PRISYM ID to Exhibit and Speak at the American Medical Device Summit
PRISYM ID will be exhibiting and Tim Fischer will be speaking at the American Medical Device Summit in Chicago, IL on the 4/5th October 2017, stand 24.
Setting the standard on how the industry should connect and exchange ideas, the Generis American Medical Device Summit provides insights and strategies to enhance the professional development of executives involved in the design, development and manufacturing of medical devices.
The event is held over two days, with thought provoking content and exceptional networking potential. Over 200 industry peers can explore the challenges and opportunities in medical device development, quality management, speed to commercialization, and regulatory harmonization.
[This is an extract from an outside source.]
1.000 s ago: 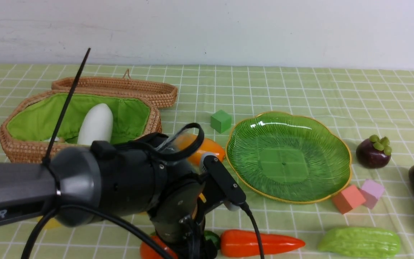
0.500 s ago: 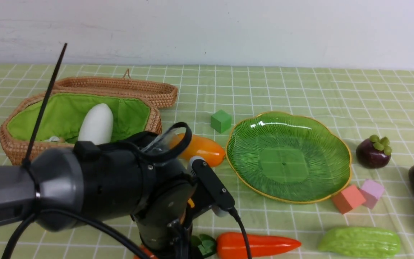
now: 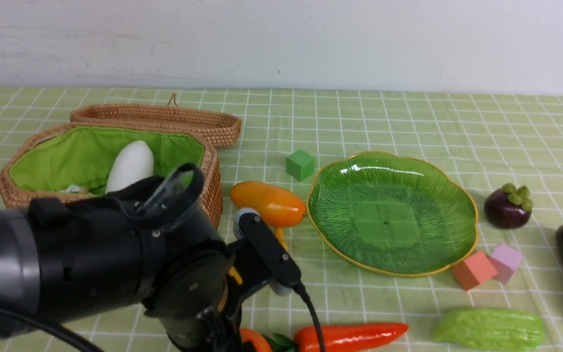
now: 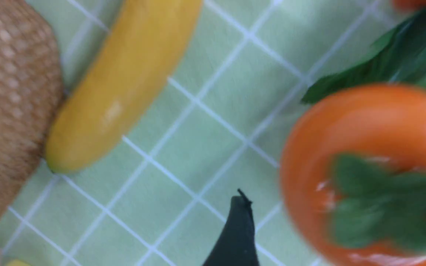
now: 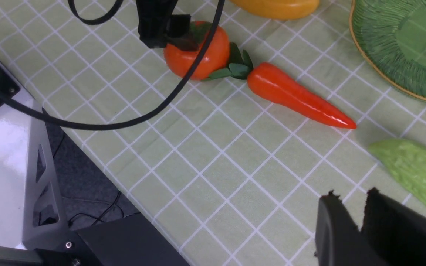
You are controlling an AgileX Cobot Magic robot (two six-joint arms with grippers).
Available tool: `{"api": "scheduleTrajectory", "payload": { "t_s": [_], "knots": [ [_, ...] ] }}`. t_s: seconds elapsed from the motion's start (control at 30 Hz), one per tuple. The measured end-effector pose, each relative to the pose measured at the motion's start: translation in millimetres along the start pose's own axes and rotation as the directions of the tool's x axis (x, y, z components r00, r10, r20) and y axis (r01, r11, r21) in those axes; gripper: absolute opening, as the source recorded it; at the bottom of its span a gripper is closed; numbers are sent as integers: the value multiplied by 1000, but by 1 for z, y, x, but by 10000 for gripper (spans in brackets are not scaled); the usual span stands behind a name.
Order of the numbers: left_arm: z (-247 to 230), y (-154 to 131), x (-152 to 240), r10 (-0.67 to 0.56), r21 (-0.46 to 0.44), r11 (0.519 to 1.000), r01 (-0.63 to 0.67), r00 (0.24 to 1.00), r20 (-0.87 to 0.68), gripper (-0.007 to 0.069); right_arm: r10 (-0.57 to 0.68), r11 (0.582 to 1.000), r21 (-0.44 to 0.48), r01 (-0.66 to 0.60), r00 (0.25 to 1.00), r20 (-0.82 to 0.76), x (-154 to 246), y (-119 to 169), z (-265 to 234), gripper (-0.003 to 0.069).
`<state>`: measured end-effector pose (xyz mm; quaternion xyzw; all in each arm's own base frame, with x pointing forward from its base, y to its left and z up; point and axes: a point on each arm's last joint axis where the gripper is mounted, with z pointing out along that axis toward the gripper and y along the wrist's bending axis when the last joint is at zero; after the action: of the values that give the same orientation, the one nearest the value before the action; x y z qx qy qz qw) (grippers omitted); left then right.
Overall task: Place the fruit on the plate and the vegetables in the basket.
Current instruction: Grab a tomato with your left arm and place it on the plate on the right.
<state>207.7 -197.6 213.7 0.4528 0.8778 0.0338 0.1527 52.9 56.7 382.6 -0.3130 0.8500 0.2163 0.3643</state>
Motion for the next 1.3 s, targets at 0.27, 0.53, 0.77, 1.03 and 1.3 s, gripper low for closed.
{"api": "scheduleTrajectory", "payload": {
  "t_s": [0.27,0.53,0.77,1.03,1.3],
  "knots": [
    [8,-6,11,61,10,998,-62,994,91,608,-3,1000,0,3,1000,0,0,0,0,127],
    [4,-4,7,91,-21,996,-89,985,145,581,-4,1000,0,4,1000,0,0,0,0,127],
    [-22,-1,21,58,-19,998,-55,987,153,581,-6,1000,0,6,1000,0,0,0,0,127],
    [-39,-16,37,67,105,990,-97,963,259,581,-6,1000,0,6,1000,0,0,0,0,130],
    [-9,-23,43,140,96,980,-175,945,295,581,-6,1000,-1,6,1000,0,0,0,0,138]
  ]
}}
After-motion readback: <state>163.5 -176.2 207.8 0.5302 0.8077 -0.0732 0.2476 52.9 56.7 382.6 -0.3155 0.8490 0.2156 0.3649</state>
PRISYM ID is a Thought Leadership Partner for the event and it will be delivering a presentation within a workshop session, entitled “Be ready for the EU MDR Labeling and use the lessons learnt from UDI” to address these regulatory procedures and will highlight the benefits of its flagship, label life-cycle management solution, PRISYM 360.
Changing regulations, such as evolving UDI, EU MDR or the EU clinical trial regulations, need to be incorporated into the label and artwork medical device manufacturing processes appropriately, and in time for when the regulation takes effect.
The presentation will be held on 5 October from 12:35 pm to 1:10 pm and Tim Fischer will be the speaker.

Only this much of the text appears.